Se conmemora el aniversario luctuoso 37 de Juan Navarrete

El último Obispo de Sonora y el primer Arzobispo de Hermosillo falleció el 21 de febrero de 1982.

Un domingo a las 2 de la mañana con 7 minutos, el Siervo de Dios Juan Navarrete y Guerrero, falleció en Hermosillo. Así se cumplió su deseo expresado en una de sus cartas: De Sonora al Cielo.

El 21 de febrero de 1982, monseñor Navarrete entregó su alma a Dios después de haber sobrevivido a la persecución religiosa iniciada por Plutarco Elías Calles a nivel nacional, y secundada en el estado por el gobernador Rodolfo Elías Calles.
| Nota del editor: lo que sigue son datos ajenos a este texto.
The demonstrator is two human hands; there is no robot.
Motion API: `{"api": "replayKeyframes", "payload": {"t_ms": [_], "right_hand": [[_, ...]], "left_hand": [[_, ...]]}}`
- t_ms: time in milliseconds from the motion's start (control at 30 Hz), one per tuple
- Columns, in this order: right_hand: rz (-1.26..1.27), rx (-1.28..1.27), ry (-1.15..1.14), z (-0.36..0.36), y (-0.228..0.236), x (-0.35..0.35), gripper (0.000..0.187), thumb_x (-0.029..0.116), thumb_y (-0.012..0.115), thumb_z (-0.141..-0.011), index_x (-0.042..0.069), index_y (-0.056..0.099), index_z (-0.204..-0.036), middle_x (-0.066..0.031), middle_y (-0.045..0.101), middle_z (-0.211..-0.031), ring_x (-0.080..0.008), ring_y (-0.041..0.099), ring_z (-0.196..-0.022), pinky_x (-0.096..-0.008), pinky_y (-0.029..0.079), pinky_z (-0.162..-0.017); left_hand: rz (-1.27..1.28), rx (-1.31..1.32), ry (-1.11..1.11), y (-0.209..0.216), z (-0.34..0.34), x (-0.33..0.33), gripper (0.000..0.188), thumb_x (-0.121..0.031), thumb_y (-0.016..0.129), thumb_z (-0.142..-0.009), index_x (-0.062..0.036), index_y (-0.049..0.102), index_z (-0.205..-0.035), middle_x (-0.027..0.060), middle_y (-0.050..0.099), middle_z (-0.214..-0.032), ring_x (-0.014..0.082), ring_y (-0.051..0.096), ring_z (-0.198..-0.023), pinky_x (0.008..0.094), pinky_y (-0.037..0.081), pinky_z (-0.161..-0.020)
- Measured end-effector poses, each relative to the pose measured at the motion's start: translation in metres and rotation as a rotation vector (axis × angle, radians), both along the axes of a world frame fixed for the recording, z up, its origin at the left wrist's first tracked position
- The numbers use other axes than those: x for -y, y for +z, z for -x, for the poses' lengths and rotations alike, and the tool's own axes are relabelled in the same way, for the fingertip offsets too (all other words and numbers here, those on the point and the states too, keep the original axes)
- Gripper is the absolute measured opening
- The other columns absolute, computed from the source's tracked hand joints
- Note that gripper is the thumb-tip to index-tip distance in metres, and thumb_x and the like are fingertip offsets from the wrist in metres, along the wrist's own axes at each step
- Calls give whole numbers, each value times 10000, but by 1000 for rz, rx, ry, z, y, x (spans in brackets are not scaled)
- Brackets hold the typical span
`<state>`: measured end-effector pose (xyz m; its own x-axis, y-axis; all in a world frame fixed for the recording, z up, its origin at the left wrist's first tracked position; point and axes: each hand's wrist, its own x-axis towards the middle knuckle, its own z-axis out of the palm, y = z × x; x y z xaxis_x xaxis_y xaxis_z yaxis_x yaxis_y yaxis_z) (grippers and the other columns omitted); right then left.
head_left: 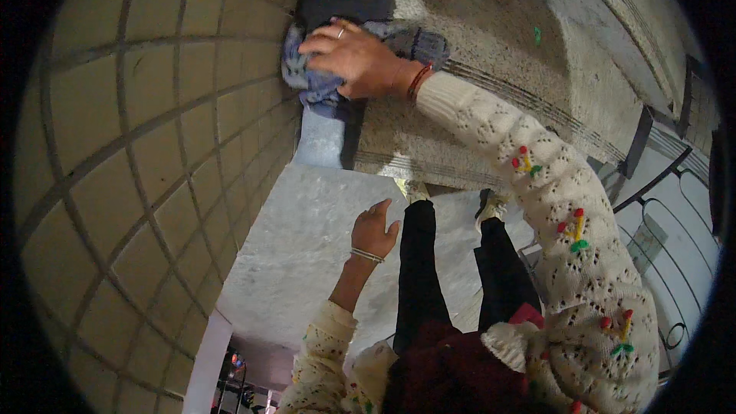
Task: The person walks through a parking garage and then up a staircase, wiping each step with a cloth. The person uses a cloth to clean the stair treads and risers while ascending.
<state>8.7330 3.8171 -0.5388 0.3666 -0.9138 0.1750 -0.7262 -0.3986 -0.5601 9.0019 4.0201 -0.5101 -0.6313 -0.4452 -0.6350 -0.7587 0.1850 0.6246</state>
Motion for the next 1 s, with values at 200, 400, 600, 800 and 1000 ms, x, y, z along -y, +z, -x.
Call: {"api": "replayKeyframes", "payload": {"t_ms": [200,400,600,800,1000], "right_hand": [[29,86,-14,44,-15,-76,517,97,773,-589,125,610,-1079,-79,503,-1332,-301,435,-1275,-530,256,-1125],[-193,-49,-273,147,18,-245,570,19,776,-566,145,586,-1088,-93,448,-1399,-338,407,-1306,-562,284,-1097],[-160,59,-749,189,16,-376,602,-38,704,-543,135,601,-1110,-107,469,-1374,-361,432,-1279,-484,349,-1059],[-47,358,-876,92,1,-399,535,-3,646,-623,120,628,-1143,-167,478,-1348,-370,443,-1269,-461,344,-1066],[-247,81,-646,53,-95,-339,565,97,588,-763,185,538,-1319,-125,409,-1440,-344,365,-1334,-489,252,-1127]], "left_hand": [[35,-10,-47,3,7,5,532,-201,683,-809,-31,507,-1280,239,602,-1167,389,594,-1046,438,475,-912],[75,2,-68,-6,4,-14,529,-183,699,-797,-45,522,-1277,229,619,-1135,387,606,-1014,440,493,-875],[89,-80,-47,3,43,-46,500,-152,703,-770,-26,559,-1231,228,625,-1123,383,602,-1003,439,469,-893],[14,93,-257,23,115,-70,503,-154,725,-778,-60,573,-1248,180,636,-1147,295,639,-1005,371,511,-819],[49,18,-432,0,170,-115,508,-155,709,-784,-18,550,-1246,220,625,-1133,356,626,-980,402,503,-826]]}}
Durante medio siglo frente a la comunidad católica sonorense, ordenó a 112 sacerdotes (inició el nuevo seminario con los alumnos Ricardo Monge y Julián Bustamante), fundó 52 escuelas primarias, secundarias y normales; además dirigió la construcción de 26 hospitales, así como asilos, institutos para niños desamparados, centros sociales, dispensarios médicos e iglesias.

El 23 de febrero de 1982 se realizó una misa de cuerpo presente en la Catedral de Hermosillo, en la que participaron más de 100 sacerdotes (la mayoría ordenados por él).

Sus restos mortales permanecen en una de las alas de la Catedral Metropolitana.

 

Breve biografía

Juan Navarrete y Guerrero nació el 12 de agosto de 1886 en Oaxaca, Oaxaca.

Estudió en el seminario de la Diócesis de León en diciembre de 1902, posteriormente cursó en el Colegio Pío Latino (1904), después en la Universidad Gregoriana de donde se doctoró en Teología en 1909.

Fue ordinado sacerdote el 10 de abril de 1909 de manos de monseñor Cepetelli.

Ese mismo año fue designado como vicario cooperador en la Parroquia de Pueblo de Jesús María, en Aguascalientes. Ahí fue víctima de su primera persecución religiosa y se mantuvo a cargo de la feligresía hidrocálida hasta 1919.

En Sonora, ya como Obispo, sufrió de nueva cuenta la represión del gobierno, y mantuvo la resistencia en el exilio.

En 1968 le fue aceptada su renuncia como pastor de la Iglesia de Hermosillo.

 

Oración para pedir favores a don Juan Navarrete y Guerrero

Padre bueno, te agradecemos por habernos regalado

un Buen Pastor en nuestro Primer Arzobispo

Don Juan Navarrete Guerrero en la Iglesia de Hermosillo.

Él nos conoció y amó; nos llamaba por nuestro nombre, porque le interesábamos;

nos llevó a verdes praderas y a fuentes de agua fresca, al hablarnos de tu Amor

e hizo crecer en nosotros la fe; nos enseñó el camino del cielo con su palabra

y sobre todo con su vida; nos buscó cuando nos perdíamos

y nos comprendía y perdonaba.

Te pedimos humilde y confiadamente que él esté contigo en el cielo y,

ojalá un día, pueda ser añadido al número de tus santos.

Concédenos por su intercesión la gracia que te pedimos…..

Amén

(Se recita un Padre Nuestro y una Ave María).

Con aprobación eclesiástica de la Arquidiócesis de Hermosillo.